• **Records contained in a dataset**:
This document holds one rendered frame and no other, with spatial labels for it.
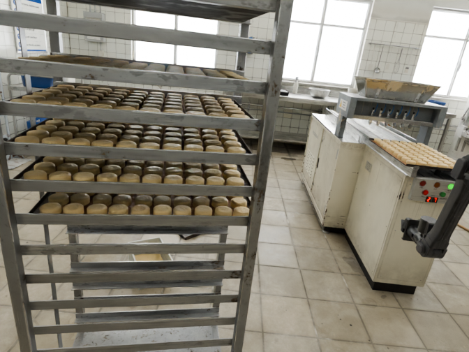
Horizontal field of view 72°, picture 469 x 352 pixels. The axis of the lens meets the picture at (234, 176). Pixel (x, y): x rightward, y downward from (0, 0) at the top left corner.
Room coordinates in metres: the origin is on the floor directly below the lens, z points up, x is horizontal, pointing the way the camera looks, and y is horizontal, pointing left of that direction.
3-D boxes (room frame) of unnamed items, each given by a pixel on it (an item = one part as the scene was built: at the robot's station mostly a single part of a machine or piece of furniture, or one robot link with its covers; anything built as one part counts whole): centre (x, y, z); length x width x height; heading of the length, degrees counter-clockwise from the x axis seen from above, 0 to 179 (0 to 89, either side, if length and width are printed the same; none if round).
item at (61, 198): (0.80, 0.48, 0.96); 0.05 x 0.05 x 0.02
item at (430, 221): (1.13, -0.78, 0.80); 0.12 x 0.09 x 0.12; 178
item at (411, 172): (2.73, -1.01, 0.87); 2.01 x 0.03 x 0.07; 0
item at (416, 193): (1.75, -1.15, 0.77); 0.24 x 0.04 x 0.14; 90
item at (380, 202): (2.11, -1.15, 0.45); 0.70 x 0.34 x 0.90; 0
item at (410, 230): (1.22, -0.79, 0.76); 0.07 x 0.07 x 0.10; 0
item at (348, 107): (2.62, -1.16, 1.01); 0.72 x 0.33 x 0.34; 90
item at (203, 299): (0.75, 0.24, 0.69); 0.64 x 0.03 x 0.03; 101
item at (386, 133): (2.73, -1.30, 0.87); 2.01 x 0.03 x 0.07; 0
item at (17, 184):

• **Your task**:
Give again exactly, and only, the lines above starting at the one with "Horizontal field of" and ending at the one with "item at (430, 221): (1.13, -0.78, 0.80);".

• **Your solution**:
Horizontal field of view 72°, picture 469 x 352 pixels. The axis of the lens meets the picture at (234, 176). Pixel (x, y): x rightward, y downward from (0, 0) at the top left corner.
Room coordinates in metres: the origin is on the floor directly below the lens, z points up, x is horizontal, pointing the way the camera looks, and y is horizontal, pointing left of that direction.
3-D boxes (room frame) of unnamed items, each given by a pixel on it (an item = one part as the scene was built: at the robot's station mostly a single part of a machine or piece of furniture, or one robot link with its covers; anything built as one part counts whole): centre (x, y, z); length x width x height; heading of the length, degrees counter-clockwise from the x axis seen from above, 0 to 179 (0 to 89, either side, if length and width are printed the same; none if round).
item at (61, 198): (0.80, 0.48, 0.96); 0.05 x 0.05 x 0.02
item at (430, 221): (1.13, -0.78, 0.80); 0.12 x 0.09 x 0.12; 178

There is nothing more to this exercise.